|
 |
Muhafazakârlık "statüko" nun (mevcut kurulu düzenin) muhafazasından
yanadır. Muhafazakârlar, köklü reform ve değişimlere karşı şüpheyle
bakarlar. Açık toplumun temelinde yatan düşünce, klasik muhafazakârlığa
karşıdır ve değişime daha sıcak bakar. Sivil toplum düzeni, uzun bir
evrimin sonucunda oluşmuş kuralların ve kurumların ve tecrübenin önemini
inkâr etmez, aksine bunlara değer verir. Tecrübe, gelenek ve görenekler,
şüphesiz çok önemlidir, ama çoğu zaman, yenilikler hesaba katılarak
değerlendirme yapılmalıdır. |
 |
Mevcut kurumsal yapının, yani "status quo"nun tümüyle tahrip edilmeden
değiştirilmesini öneren reformist bir yaklaşım gereklidir. Özgür toplum
"reform" un önemine ve gereğine inanmakla birlikte, reformların toplumsal
yapıda ve kurumlarda deformasyona yol açabileceği tehlikesini de gözardı
etmemelidir. Reform gereklidir ve kaçınılmazdır. Ancak uzlaşmaya ve
hoşgörüye dayalı olmayan bir reform başarılı olamaz. |
 |
"Değişim",
"reform" ve barışa dayalı demokratik "devrim" isteklerinin kendiliğinden
oluşması ve halk tarafından benimsenmesi gereklidir. Siyasal ve toplumsal
kültürü dikkate almaksızın tepeden inme reform ve değişim planları
yapılamaz. Toplumu değiştirmek ve reforme etmek hiç bir zaman bir grup
entellektüele ya da seçkinci kesime bırakılmayacak kadar ciddi bir iştir.
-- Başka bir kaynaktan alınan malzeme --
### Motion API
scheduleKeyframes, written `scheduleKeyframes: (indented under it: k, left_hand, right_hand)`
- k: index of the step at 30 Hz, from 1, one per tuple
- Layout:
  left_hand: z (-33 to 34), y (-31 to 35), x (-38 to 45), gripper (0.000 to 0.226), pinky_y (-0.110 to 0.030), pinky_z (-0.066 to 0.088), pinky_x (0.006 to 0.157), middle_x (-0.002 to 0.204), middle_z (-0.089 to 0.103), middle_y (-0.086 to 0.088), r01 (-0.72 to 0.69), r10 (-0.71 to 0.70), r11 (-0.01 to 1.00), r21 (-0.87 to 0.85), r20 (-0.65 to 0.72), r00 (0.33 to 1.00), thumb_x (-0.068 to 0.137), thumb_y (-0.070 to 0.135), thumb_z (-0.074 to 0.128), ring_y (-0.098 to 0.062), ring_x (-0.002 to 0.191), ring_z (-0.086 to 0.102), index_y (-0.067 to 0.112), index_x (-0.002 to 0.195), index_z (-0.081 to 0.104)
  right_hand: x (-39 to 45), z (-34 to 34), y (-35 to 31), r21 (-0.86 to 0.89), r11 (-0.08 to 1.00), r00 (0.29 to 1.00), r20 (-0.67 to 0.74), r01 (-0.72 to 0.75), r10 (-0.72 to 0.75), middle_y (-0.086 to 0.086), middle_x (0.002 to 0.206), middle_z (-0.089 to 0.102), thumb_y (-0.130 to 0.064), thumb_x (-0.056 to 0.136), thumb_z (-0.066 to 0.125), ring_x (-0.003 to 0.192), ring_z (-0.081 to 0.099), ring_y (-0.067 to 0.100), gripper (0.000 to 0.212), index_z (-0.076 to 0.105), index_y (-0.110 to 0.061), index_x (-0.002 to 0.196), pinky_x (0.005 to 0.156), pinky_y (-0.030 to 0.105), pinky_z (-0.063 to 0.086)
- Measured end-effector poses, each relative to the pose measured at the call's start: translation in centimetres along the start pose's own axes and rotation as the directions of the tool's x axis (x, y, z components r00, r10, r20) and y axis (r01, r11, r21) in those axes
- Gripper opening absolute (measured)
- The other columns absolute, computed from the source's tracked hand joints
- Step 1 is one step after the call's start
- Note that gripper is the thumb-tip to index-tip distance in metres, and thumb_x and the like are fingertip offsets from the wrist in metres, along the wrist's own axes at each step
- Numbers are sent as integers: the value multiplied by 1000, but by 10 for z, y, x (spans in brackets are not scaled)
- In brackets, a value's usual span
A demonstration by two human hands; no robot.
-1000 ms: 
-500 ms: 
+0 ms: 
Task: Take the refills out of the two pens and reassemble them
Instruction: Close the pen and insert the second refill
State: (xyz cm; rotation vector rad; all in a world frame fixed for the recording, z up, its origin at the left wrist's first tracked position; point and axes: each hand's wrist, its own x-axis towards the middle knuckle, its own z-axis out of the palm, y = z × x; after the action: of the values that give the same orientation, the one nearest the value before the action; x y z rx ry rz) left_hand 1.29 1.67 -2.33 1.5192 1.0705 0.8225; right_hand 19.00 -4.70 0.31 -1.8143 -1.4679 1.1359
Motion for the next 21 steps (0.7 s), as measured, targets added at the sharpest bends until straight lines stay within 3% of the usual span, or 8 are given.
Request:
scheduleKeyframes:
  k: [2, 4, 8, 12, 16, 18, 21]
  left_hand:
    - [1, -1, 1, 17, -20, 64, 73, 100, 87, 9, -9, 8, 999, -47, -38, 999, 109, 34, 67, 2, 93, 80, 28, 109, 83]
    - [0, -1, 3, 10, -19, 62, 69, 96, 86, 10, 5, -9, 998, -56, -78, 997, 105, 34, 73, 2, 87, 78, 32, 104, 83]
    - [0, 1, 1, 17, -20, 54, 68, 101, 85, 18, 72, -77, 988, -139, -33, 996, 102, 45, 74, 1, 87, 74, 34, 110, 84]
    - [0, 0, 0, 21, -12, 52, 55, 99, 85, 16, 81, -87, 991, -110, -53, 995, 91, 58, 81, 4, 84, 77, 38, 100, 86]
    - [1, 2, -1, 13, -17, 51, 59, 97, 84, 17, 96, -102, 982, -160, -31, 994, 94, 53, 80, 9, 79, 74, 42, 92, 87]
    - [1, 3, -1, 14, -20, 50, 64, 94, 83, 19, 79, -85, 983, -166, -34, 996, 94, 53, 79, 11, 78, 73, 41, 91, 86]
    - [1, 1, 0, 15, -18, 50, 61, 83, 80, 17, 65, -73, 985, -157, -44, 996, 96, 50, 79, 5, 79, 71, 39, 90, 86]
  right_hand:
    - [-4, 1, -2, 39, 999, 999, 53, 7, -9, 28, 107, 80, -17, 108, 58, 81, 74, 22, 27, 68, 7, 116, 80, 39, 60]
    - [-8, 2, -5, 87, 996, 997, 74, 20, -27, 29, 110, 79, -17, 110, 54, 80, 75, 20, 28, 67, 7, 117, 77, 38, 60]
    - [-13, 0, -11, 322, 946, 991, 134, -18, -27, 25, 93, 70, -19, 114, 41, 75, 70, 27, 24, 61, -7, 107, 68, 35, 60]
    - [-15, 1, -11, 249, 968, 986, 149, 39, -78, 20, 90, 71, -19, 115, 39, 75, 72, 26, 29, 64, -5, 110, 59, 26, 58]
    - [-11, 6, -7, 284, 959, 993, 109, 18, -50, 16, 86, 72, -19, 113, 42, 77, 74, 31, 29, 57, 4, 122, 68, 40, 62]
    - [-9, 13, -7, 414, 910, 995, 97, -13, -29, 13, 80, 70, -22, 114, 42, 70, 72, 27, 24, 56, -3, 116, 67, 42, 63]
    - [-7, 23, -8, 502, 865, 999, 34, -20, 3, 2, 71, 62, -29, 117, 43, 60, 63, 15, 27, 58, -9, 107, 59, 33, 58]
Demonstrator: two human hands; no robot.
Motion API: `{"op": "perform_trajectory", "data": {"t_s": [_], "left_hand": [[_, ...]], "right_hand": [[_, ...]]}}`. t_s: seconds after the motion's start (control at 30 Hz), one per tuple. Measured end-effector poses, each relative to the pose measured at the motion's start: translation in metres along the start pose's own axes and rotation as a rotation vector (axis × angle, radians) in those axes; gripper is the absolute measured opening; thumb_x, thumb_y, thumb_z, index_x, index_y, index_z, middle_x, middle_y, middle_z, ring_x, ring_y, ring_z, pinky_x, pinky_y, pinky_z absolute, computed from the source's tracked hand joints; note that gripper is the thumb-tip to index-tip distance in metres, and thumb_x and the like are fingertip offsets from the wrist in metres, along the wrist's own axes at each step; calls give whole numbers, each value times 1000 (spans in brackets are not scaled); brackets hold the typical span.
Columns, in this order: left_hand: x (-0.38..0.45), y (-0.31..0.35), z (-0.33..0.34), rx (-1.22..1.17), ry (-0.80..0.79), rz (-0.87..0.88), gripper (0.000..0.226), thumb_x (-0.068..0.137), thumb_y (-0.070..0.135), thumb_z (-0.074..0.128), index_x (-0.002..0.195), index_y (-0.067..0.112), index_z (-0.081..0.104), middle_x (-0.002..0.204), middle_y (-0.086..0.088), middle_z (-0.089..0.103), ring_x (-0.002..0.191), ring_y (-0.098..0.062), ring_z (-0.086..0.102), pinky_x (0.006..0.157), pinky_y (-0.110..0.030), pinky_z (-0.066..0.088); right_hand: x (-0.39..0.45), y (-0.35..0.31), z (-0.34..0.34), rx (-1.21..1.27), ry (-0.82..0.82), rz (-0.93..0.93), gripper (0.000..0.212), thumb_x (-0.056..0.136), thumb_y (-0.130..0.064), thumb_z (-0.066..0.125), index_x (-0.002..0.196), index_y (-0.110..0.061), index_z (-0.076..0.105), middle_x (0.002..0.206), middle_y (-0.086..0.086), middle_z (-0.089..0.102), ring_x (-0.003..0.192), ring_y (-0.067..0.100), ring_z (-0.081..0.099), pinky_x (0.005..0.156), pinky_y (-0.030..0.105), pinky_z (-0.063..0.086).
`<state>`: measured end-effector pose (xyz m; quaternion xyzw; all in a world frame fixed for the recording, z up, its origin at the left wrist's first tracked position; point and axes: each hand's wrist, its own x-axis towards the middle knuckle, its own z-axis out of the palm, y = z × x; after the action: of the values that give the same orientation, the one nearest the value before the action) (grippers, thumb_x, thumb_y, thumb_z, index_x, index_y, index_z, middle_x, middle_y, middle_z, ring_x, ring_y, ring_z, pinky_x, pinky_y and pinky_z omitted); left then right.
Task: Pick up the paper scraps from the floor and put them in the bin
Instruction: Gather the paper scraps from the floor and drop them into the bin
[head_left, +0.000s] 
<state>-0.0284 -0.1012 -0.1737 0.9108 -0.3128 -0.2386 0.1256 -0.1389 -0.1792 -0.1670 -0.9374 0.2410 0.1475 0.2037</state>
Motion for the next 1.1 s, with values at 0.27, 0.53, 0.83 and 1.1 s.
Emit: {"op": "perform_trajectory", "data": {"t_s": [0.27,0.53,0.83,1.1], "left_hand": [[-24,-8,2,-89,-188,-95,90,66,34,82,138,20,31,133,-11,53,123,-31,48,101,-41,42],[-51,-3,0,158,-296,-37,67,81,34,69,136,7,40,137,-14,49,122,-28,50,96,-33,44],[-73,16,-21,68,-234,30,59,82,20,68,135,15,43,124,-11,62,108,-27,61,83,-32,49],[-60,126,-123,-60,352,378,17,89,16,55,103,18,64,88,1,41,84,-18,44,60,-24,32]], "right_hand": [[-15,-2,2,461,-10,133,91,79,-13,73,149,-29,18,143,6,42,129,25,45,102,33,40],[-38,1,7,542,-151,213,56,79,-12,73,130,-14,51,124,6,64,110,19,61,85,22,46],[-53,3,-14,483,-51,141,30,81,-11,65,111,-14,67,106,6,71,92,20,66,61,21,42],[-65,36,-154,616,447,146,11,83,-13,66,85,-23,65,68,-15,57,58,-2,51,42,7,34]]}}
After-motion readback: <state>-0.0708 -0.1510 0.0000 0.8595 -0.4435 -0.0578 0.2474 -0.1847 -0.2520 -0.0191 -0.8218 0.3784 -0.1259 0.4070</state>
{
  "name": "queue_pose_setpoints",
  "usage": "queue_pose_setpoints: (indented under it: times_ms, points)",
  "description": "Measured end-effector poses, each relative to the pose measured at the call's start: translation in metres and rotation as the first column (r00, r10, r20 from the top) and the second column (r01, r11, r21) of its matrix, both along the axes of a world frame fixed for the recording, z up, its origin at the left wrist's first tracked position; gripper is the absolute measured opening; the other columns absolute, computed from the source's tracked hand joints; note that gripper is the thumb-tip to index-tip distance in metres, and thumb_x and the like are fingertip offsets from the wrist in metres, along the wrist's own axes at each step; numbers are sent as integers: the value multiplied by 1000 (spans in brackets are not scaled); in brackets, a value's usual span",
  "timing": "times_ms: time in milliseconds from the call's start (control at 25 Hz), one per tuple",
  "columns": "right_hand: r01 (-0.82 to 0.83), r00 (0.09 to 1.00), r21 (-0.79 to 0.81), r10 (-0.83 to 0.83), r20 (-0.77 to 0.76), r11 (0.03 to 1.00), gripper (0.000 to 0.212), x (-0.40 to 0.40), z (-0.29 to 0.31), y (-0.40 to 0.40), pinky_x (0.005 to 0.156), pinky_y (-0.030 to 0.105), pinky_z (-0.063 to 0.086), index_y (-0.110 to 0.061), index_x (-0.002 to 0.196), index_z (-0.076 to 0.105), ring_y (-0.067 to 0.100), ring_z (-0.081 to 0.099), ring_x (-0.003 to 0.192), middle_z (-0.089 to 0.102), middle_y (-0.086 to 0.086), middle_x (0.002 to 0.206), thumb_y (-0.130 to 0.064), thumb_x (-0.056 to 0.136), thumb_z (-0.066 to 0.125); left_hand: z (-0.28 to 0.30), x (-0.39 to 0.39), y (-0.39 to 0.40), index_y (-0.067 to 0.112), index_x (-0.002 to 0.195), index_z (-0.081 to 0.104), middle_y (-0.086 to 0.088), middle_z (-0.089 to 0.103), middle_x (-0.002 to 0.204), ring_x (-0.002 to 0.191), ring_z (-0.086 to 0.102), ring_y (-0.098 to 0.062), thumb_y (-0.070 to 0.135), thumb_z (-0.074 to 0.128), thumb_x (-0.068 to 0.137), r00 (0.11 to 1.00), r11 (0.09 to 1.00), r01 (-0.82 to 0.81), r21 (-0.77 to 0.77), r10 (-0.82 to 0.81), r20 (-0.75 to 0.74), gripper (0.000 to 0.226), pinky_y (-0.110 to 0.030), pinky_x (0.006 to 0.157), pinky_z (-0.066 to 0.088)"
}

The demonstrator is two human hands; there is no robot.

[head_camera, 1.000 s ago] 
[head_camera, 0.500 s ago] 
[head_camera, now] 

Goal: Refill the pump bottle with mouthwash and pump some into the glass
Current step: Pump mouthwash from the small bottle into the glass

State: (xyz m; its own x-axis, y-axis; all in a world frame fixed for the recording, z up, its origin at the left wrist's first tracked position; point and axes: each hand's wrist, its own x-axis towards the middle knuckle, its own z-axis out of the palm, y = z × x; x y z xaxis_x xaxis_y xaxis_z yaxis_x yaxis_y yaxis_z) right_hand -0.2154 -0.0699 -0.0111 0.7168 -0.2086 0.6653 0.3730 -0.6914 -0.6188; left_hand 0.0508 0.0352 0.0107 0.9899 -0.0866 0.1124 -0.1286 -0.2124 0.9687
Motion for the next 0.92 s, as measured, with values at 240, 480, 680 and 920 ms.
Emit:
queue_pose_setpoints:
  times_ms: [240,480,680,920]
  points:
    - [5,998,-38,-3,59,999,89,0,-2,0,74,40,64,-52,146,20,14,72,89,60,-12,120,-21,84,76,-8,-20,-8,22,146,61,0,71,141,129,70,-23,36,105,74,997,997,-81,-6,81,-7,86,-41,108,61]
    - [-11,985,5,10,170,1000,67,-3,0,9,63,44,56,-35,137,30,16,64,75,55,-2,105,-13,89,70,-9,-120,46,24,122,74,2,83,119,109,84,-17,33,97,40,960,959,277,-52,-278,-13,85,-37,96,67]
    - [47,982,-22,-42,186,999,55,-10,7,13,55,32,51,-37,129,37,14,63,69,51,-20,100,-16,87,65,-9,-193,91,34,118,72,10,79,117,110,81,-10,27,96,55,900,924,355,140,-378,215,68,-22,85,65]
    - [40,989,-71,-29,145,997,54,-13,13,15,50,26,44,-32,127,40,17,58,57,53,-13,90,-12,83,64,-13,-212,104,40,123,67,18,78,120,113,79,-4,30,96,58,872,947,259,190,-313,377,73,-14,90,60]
Değişim ve reform "taban"ın, yani halkın istekleri sonucunda
gerçekleşmelidir. |
 |
Siyasal
karar alma sürecinde gerçekçi bir "reform" yapılması gereklidir. Siyaseti
ve kamu yönetimini yeniden yapılandıracak bir projeye acil ihtiyaç vardır.
Liberal demokrasinin temel ilkelerine dayalı gerçekçi bir reform projesi
siyasi bir devrim niteliği taşımalıdır. Bu reform, ülkenin sosyo-ekonomik
şartlarını dikkate almalı ve geleneksel değerleri tahrip etmeden
yapılmalıdır. |
 |
Değişime ve reforma karşı olanlar genellikle mevcut durumlarından ve
konumlarından memnun olan gruplardır. Bürokrasi, değişim ve reformu
savunduğu kadar, buna engel olan bir yapıdadır. Devletin ve bürokrasinin
küçültülmesi, şüphesiz devlet yöneticilerinin ve bürokratların çıkarlarına
ters düşebilmektedir. |
 |
Özgür toplum düzeninde, sözleşmecilik (contractarianism) ve bunun
gerisinde yatan kurucu rasyonalizm fikri savunulmakla birlikte insan
aklının ve bilgisinin sınırlı olduğu gerçeği ihmal edilmez. İnsanın
bilgisi esasen sınırlıdır. Dolayısıyla, tüm toplumsal yapı ve kurumların
insan bilgisi ile mükemmel bir şekilde düzenlenmesi ve planlanması mümkün
değildir. Örneğin, tüm iktisadi faaliyetlerin insanlar tarafından merkezi
planlamaya dayalı olarak düzenlenmesi mümkün değildir. İktisadi
faaliyetlerin önemli bir kısmı, insan eylem ve davranışlarının sonucu
olmakla birlikte bilinçli ve amaçlı olarak oluşturulmuş değildir. Aksine,
iktisadi faaliyetlerin bir kısmı kendiliğinden (spontan) oluşmuştur.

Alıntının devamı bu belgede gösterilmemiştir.